As a painter and printmaker of outstanding merit, Rokeya Sultana has ingrained in her vision and sensibility a fine lyrical resonance of all she has lived and experienced, reminiscent of the famed Bengali poet, Jibanananda Das, on the banks of the Dhansiri river.  The river Dhansiri, real or imagined, that ripples through its lush green banks under the blue sky mirrored in its sparkling waters, is in essence a cherished  image that fleshes out the lyrics we carry in our soul, of life and nature in Bengal’s countryside.  Not that Rokeya’s splendid gouaches and mixed medias are inspired by the poetry of Jibanananda, they may recall any major poet of Bengal, even Tagore himself, steeped as they are in the ineffability of the deeply stirred sensations of nature’s music, smell and gentle colours. 

The point is, Rokeya’s paintings are densely redolent of the qualities of one’s favourite poetry. Here is an instance of painting’s power to illuminate poetry or here is poetry pure and simple written in an idiom that treats “moods, music and moonlight as one.”  In an earlier series Rokeya‘s passionate quest was the pictorial essence of our elemental environs.  There she had handled most powerfully an expressionist vocabulary to build a fluidly structured painterly surface charged with a sensitive palette of fine tonal harmony.  The current suite has a genetic affinity with the earlier series, titled Water, Air and Earth,  but here her colour-specific painterly abstractions spring a surprise or two of sharp notes of specific emotions and a rare crispness in technical execution .
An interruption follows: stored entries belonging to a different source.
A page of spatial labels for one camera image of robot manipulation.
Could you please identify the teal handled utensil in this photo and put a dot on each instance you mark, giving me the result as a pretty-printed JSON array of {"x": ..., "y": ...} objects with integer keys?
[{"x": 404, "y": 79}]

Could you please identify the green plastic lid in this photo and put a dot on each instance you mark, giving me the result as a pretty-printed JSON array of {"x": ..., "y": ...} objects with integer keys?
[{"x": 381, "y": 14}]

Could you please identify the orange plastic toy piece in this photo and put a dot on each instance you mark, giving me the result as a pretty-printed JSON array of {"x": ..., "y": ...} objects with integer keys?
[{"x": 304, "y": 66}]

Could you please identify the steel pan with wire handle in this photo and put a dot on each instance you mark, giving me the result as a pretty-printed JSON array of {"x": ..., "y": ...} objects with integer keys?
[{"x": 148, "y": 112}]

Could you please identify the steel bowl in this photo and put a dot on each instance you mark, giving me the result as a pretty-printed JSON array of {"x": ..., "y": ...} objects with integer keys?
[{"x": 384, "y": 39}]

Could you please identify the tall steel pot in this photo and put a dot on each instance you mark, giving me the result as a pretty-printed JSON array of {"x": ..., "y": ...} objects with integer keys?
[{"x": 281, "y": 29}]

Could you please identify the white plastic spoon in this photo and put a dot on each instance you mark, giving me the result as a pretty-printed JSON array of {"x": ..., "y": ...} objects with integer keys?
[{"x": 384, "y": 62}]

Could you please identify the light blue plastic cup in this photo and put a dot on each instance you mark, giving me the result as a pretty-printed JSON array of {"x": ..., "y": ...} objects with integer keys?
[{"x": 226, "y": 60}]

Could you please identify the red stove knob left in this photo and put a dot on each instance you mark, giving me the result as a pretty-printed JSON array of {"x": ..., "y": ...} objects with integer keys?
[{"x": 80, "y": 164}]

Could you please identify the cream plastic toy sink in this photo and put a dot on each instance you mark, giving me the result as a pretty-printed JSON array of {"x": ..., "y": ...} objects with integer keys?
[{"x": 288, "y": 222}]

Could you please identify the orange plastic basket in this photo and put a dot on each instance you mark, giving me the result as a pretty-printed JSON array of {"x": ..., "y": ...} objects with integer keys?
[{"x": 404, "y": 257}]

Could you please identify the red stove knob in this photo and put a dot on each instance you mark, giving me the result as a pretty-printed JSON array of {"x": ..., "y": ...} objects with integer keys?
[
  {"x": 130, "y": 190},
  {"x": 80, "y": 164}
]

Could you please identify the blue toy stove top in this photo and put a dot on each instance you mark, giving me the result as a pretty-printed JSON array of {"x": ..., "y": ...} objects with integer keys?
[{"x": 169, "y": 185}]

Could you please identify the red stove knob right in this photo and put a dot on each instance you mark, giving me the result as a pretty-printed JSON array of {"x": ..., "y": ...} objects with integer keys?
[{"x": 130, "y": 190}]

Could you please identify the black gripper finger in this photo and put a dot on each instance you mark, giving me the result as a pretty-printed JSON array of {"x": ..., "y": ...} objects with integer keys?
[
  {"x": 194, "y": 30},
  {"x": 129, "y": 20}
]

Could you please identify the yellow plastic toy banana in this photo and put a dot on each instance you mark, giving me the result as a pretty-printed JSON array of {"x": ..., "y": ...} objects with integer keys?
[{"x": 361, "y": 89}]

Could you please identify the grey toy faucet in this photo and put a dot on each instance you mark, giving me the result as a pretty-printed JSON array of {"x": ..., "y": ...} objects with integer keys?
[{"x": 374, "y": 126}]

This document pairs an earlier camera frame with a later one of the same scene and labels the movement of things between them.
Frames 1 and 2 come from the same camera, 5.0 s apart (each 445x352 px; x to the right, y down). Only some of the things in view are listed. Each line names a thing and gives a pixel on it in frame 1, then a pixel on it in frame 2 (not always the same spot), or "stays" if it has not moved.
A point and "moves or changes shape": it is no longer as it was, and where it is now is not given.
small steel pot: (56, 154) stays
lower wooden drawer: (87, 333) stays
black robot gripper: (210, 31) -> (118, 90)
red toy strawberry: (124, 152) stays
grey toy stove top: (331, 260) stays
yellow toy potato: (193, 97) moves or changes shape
In some of her canvases, washes in gentle and sensitive shades of blue, pink or of warm yellow and orange, sprawl and spread like rolling surf on the sea, creating placid  areas and pools of colour in a splendid orchestration of tones and values in contrast or harmony.  Colour-fields in varied tones or in marine and cobalt blue throw up in fluid relief forms and shapes like floating clouds in the autumn sky.  In others, yellows greens blues in fine-graded, striated and granular washes create a crisp motley surface that suggests configurations of earth and water seen from an aerial viewpoint. Nature’s shapes and forms, even figurative elements that we can spot in them , lift our aesthetic experience of the imagery from the level of abstraction to that of the real.  The artist brings to bear upon her canvases a totality of her vision in which her nature-soaked perception of life acquires richly complex textures and tones from her deeply felt personal and private moods and meanings, passions and emotions.  Etched on abstract nature-scapes are often figures of myths and metaphors, mostly female nudes of rhythmic sensuous curves, in free and flowing lines, gliding gently on the surface.  In other frames the figures and forms enact the myth of love and passion, like that of Leda and the swan, exuding a tender sense of tension between the figurative and the abstract and suggestive of both nature as the eternally feminine and as the source of all the stimuli of the artist’s imaginative life.